Expression of RNase 7 in different areas of the salivary gland
| Tissue types | Location | Grading |
|---|---|---|
| Major salivary gland | ||
| Parotid gland | aserous cells | ± ~ + (weakly positive ~ positive) |
| aduct cells | ± (weakly positive) | |
| asebaceous gland | + ~ ++ (positive ~ strongly positive) | |
| Sublingual gland | bduct cells | ± (weakly positive) |
| Minor salivary gland | ||
| Labial gland | cserous demilune | ± ~ + (weakly positive ~ positive) |
| cduct cells | ± (weakly positive) |
a: In parotid gland, 5/5 cases demonstrated positive staining in serous and duct cells. Sebaceous gland present in parotid gland was strongly positive.
b: 4/5 cases of sublingual gland showed weak intensity of staining in duct cells.
c: 5/5 cases of minor salivary gland demonstrated positive staining in serous demilune and weakly positive staining in ductal cells of labial gland.

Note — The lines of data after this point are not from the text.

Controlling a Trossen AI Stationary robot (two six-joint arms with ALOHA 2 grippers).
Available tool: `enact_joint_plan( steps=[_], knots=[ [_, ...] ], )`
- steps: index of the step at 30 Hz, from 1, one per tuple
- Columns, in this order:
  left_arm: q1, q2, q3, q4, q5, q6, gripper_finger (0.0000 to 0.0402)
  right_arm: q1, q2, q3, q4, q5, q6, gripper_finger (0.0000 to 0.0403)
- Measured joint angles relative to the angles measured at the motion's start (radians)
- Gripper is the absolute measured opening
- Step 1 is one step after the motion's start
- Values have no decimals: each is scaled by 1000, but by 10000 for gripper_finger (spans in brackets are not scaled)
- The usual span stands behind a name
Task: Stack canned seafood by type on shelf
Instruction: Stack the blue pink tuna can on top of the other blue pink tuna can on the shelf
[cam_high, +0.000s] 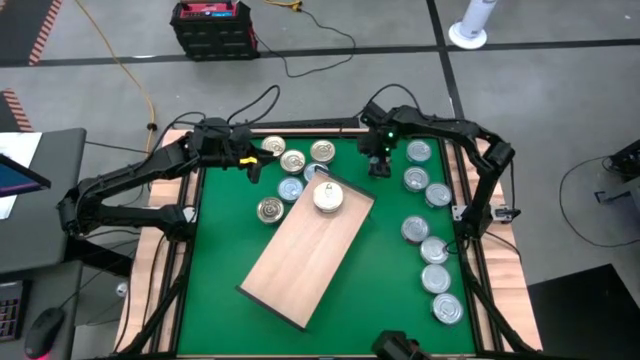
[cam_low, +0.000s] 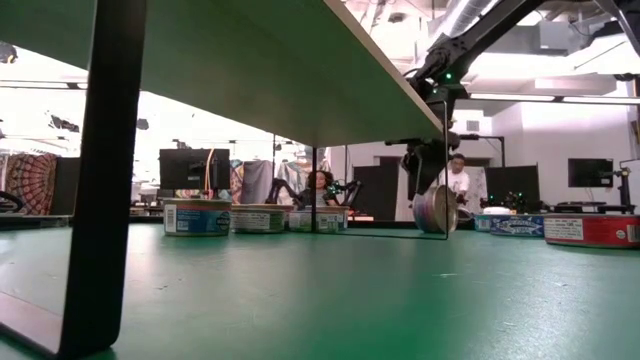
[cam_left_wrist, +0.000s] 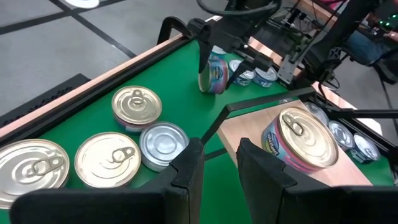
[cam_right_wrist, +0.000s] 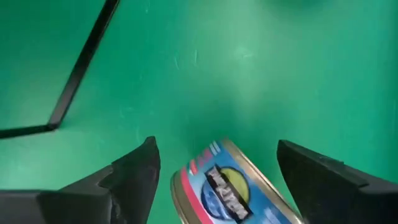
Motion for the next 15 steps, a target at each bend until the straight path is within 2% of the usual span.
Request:
enact_joint_plan(
  steps=[5, 9, 15],
  knots=[
    [0, 0, 0, -1, 0, 0, 91, 6, 0, 0, -7, 26, -64, 336],
    [0, 0, 0, -1, -1, 1, 91, 15, 0, 0, -33, 45, -225, 335],
    [0, 0, 0, -2, -1, 0, 91, 34, 0, 0, -77, 158, -274, 330]
  ],
)
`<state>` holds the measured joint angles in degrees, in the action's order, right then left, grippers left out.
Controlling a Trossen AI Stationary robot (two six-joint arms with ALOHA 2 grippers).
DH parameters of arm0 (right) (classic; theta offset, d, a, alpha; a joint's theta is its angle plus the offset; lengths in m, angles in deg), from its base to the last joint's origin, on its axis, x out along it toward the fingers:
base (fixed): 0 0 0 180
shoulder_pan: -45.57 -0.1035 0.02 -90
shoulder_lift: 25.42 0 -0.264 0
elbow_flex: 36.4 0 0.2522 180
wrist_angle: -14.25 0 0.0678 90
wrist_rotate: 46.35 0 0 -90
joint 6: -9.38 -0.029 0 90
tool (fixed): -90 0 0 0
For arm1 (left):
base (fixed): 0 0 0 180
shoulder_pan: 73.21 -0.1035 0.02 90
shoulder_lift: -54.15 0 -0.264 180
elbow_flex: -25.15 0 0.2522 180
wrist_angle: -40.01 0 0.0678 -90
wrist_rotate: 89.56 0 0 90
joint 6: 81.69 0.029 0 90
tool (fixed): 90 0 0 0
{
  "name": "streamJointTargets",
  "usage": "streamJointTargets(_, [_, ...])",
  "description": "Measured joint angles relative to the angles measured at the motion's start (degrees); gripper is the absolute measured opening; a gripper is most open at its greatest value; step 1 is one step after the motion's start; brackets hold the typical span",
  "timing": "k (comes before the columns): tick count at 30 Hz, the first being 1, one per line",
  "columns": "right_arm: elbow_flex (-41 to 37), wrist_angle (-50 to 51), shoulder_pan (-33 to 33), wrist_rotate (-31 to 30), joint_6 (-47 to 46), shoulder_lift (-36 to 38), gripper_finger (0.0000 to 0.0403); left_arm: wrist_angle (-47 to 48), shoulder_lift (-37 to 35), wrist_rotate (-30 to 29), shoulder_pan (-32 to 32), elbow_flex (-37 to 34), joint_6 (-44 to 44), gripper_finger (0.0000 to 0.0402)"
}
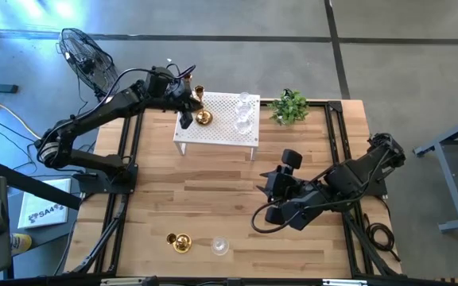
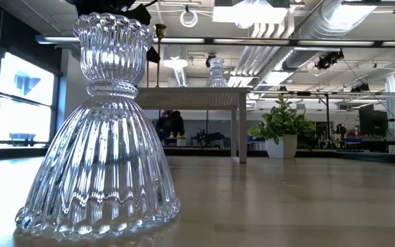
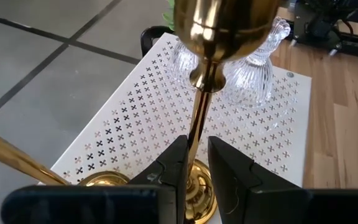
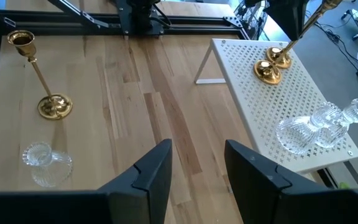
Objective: Pick & Place candle stick holders
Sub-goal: Put the top gold candle holder on the shelf aligned with the other gold candle holder, then put the transparent candle holder on the shelf
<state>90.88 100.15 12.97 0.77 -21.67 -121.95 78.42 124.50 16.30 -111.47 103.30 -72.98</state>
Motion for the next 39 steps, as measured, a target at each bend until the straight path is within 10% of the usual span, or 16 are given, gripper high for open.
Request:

Fig. 4.H/E staining and immunohistochemical staining for RNase 7 in sebaceous glands often observed in non-inflamed salivary glands. H/E staining showed a pale staining of cytoplasm with shrunken or absence of nuclei in the mature sebaceous cell at the center of sebaceous gland. Immature sebaceous cells at the periphery of sebaceous gland showed rounded nuclei (a). Intense immunoreaction for RNase 7 in the cytoplasm of the sebaceous glands (b) & inset of (b). Bars = 100 μm (a & b); 10 μm insets of (b).
Fig. 5.Immunohistochemical staining for RNase 7 in inflamed salivary glands of Sjogren’s syndrome. Intense immunostaining was observed in the serous demilune, mucous cells and duct cells of the inflammatory area (a) and (b). Negative control showed negative staining (insets of a). Bars = 100 μm (a); 100 μm insets; 20 μm (b).
Expression of RNase 7 in inflamed areas of the salivary gland
| Tissue type | Location | Grading |
|---|---|---|
| Sjogren’s syndrome | aserous demilune | + ~ ++ (positive ~ strongly positive) |
| amucous cells | + ~ ++ (positive ~ strongly positive) | |
| aduct cells | + ~ ++ (positive ~ strongly positive) |
a: In Sjogren’s syndrome, 8/8 cases showed strongly positive staining of RNase 7 in serous demilune, mucous cells and duct cells.